Task prompt
Below are some entries. Copy each line in them that holds "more".

Items from a data source
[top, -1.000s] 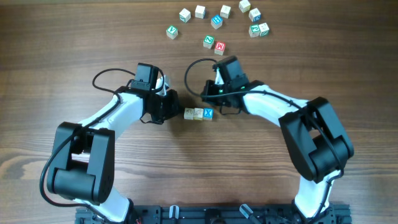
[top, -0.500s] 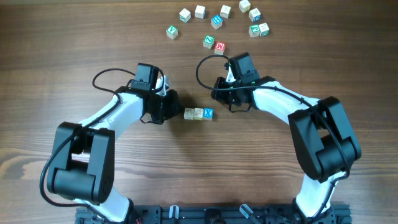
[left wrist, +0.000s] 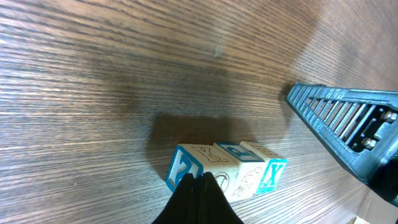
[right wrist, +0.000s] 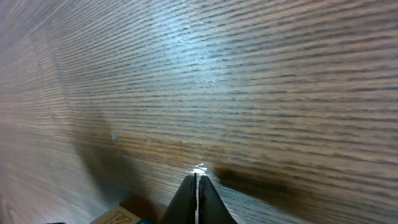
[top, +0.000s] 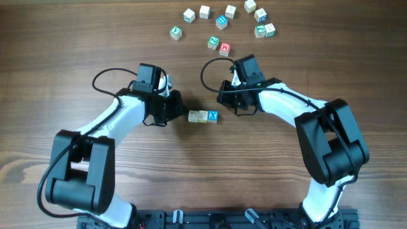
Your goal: Form a horizontal line
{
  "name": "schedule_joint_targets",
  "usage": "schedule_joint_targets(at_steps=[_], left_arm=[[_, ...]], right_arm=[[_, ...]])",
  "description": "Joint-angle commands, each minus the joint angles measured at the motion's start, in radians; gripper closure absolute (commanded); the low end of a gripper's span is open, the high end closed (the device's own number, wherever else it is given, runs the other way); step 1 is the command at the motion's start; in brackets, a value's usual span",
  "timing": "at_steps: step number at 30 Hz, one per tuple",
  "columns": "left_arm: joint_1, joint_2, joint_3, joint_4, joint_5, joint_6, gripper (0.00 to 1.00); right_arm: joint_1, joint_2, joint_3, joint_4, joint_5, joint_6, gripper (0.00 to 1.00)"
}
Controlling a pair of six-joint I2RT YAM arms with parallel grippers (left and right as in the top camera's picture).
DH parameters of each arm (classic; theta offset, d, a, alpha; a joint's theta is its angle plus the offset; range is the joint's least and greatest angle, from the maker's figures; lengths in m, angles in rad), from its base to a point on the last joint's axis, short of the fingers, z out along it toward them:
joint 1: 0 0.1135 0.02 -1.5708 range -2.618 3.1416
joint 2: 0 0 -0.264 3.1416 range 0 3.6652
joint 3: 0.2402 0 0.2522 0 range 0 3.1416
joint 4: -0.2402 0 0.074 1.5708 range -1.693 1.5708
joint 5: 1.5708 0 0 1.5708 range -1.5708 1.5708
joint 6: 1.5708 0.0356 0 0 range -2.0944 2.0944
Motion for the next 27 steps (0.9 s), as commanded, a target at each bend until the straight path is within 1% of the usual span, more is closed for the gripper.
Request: schedule_joint_targets(at_steps=[1,8,12,19,22,27], left_arm=[[-0.002,-0.051,-0.01,-0.002,-0.027,-0.001,0.96],[-0.002,-0.066,-0.01,-0.057,-0.177,-0.003,0.96],[-0.002,-0.065,-0.01,-0.073,-0.225,-0.003,0.96],[-0.002,-0.046,-0.011,-0.065,-0.238,-0.006,0.92],[-0.002,-0.009,-0.011,-0.051,-0.232,-0.031,0.95],[-0.003,0.049,-0.011,-0.008,-0.174,-0.032,0.96]], right_arm=[[0.002,-0.026,0.01,-0.01,0.033,-0.012,0.96],[0.002,-0.026,0.01,-0.024,0.041,-0.011,0.96],[0.002,-0.026,0.01,-0.032,0.044,-0.011,0.95],[0.002,-0.026,0.01,-0.051,0.043,-0.011,0.96],[0.0,-0.026,0.01,-0.047,0.044,-0.013,0.96],[-0.043,-0.06,0.013,-0.066,0.035,-0.026,0.96]])
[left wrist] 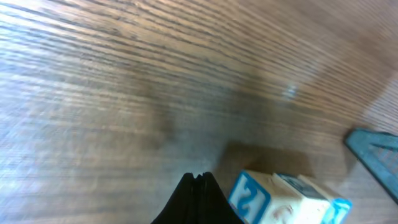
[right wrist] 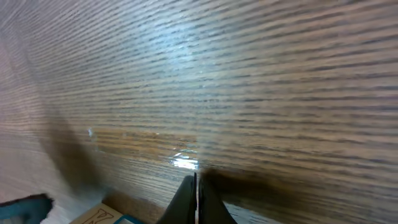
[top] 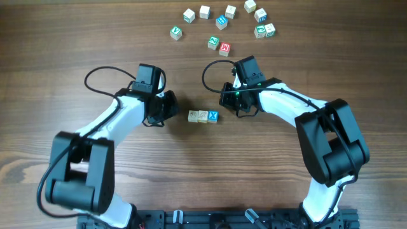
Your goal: Form a horizontal line
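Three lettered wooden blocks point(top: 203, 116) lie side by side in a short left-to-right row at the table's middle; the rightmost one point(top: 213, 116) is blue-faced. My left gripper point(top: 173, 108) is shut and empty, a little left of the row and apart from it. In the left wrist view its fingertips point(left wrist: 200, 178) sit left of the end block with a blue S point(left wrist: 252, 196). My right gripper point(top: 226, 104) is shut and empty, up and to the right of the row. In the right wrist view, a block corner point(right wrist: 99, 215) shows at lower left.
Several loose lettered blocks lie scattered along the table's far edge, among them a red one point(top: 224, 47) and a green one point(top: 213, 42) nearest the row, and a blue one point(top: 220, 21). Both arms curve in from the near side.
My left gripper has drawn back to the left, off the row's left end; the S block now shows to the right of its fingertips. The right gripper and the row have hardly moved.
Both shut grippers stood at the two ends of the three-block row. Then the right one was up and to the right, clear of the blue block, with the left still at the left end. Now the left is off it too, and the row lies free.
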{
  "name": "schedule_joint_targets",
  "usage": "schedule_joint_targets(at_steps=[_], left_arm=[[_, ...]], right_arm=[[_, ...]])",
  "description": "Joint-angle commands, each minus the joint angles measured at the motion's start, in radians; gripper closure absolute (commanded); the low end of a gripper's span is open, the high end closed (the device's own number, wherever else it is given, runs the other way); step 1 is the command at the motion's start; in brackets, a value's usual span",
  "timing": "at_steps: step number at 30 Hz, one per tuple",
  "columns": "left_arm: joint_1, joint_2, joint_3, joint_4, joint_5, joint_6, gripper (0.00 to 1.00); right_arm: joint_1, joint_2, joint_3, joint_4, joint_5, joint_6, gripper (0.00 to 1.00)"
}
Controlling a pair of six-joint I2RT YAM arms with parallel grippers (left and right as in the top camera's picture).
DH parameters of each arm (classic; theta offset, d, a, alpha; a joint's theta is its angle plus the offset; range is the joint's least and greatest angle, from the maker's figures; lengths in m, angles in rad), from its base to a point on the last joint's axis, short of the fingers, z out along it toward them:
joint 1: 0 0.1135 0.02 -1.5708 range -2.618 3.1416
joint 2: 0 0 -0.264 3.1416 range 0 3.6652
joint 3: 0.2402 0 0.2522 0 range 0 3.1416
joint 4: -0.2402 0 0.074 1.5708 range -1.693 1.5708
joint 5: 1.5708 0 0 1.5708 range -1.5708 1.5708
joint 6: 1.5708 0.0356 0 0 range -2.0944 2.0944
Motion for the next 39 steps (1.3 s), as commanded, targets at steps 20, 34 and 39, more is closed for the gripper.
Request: schedule_joint_targets(at_steps=[20,34,39], left_arm=[[-0.075,0.046,-0.011,0.049,0.078,-0.017,0.96],[-0.088,0.046,-0.011,0.034,0.082,-0.036,0.96],[-0.098,0.046,-0.011,0.034,0.082,-0.036,0.96]], right_arm=[[-0.103,-0.623,0.013,-0.253,0.048,-0.107,0.96],[-0.103,-0.724,0.013,-0.354,0.148,-0.107,0.96],[-0.103,-0.724,0.013,-0.361,0.155,-0.107,0.96]])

Response to this exercise
Motion for the next 27 steps (0.9 s), as commanded, a target at each bend until the straight path is within 1% of the usual span, more is closed for the gripper.
Motion for the next 39 steps (1.3 s), as commanded, targets at steps 20, 34 and 39, more is closed for the gripper.

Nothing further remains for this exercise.